Por su parte, el diputado Carlos Arreola Mallol, presidente de la Comisión de Puntos Constitucionales, señaló previamente que analizará la propuesta junto con la dirigencia de Morena antes de fijar una postura definitiva.
Desde el PAN, el coordinador parlamentario y presidente de la Comisión de Régimen Interno y Asuntos Electorales, Rubén Guajardo Barrera, sostuvo que existe tiempo suficiente para revisar la iniciativa antes del inicio formal del proceso electoral y consideró necesario abrir el debate sobre mecanismos para “blindar” candidaturas.
“Estamos a favor de poder blindar los procesos electorales y, sobre todo, poner filtros para cuidar los perfiles que estén compitiendo en todos los partidos políticos”.
Sin embargo, subrayó que cualquier mecanismo deberá respetar la Constitución y evitar vulneraciones a derechos político-electorales.
“Hay que ver que estos blindajes o estos filtros tampoco contravengan la Constitución Política de los Estados Unidos Mexicanos”.

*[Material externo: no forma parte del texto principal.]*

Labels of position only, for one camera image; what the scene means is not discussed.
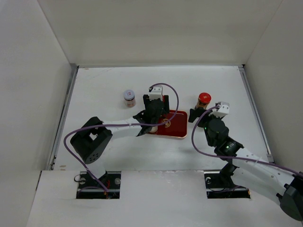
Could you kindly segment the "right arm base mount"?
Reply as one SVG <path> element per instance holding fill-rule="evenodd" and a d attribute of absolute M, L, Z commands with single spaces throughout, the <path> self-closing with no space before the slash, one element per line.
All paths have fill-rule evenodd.
<path fill-rule="evenodd" d="M 204 171 L 208 199 L 250 199 L 249 189 L 235 185 L 231 179 L 236 168 L 227 164 L 221 170 Z"/>

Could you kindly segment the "clear bottle white contents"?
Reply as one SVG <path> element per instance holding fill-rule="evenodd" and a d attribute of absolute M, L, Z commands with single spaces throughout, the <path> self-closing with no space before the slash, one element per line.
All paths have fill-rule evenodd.
<path fill-rule="evenodd" d="M 158 126 L 154 126 L 151 128 L 150 133 L 156 133 L 158 130 Z"/>

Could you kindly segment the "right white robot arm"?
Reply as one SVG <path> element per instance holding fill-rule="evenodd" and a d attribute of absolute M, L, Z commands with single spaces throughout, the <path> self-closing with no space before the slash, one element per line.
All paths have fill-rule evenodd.
<path fill-rule="evenodd" d="M 255 156 L 229 136 L 223 117 L 229 108 L 217 104 L 206 110 L 190 109 L 189 122 L 204 130 L 212 157 L 226 161 L 220 171 L 220 183 L 225 187 L 239 185 L 254 190 L 276 203 L 294 220 L 303 220 L 303 174 L 284 166 L 269 163 Z"/>

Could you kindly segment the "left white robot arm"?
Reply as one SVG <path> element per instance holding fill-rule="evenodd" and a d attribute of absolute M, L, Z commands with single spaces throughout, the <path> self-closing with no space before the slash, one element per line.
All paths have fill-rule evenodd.
<path fill-rule="evenodd" d="M 100 157 L 111 140 L 124 137 L 139 137 L 154 130 L 160 118 L 169 113 L 169 96 L 150 100 L 143 96 L 145 109 L 129 119 L 122 121 L 101 121 L 98 117 L 90 118 L 83 128 L 89 129 L 76 132 L 70 143 L 80 156 L 86 168 L 92 173 L 90 183 L 95 188 L 106 184 L 107 172 L 100 162 Z"/>

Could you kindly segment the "small jar white lid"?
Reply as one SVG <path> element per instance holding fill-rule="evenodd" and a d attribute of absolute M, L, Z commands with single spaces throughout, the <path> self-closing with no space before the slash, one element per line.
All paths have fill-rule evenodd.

Guajardo Barrera consideró que la propuesta de Serrano abre una discusión que anteriormente no se había colocado en la agenda pública y adelantó que el PAN también prepara una propuesta propia de reforma electoral con medidas relacionadas con el blindaje de candidaturas, cuyos detalles darán a conocer en los próximos días.
“Creo que es bueno que el diputado Serrano ponga el tema en la mesa, porque al final nadie lo había puesto. Pero, al final, si pueden ver la exposición de motivos de la iniciativa, lo que está buscando es cómo blindar a los partidos políticos para que no nos pase lo mismo que en Sinaloa. Entonces, creo que al final abre el debate”.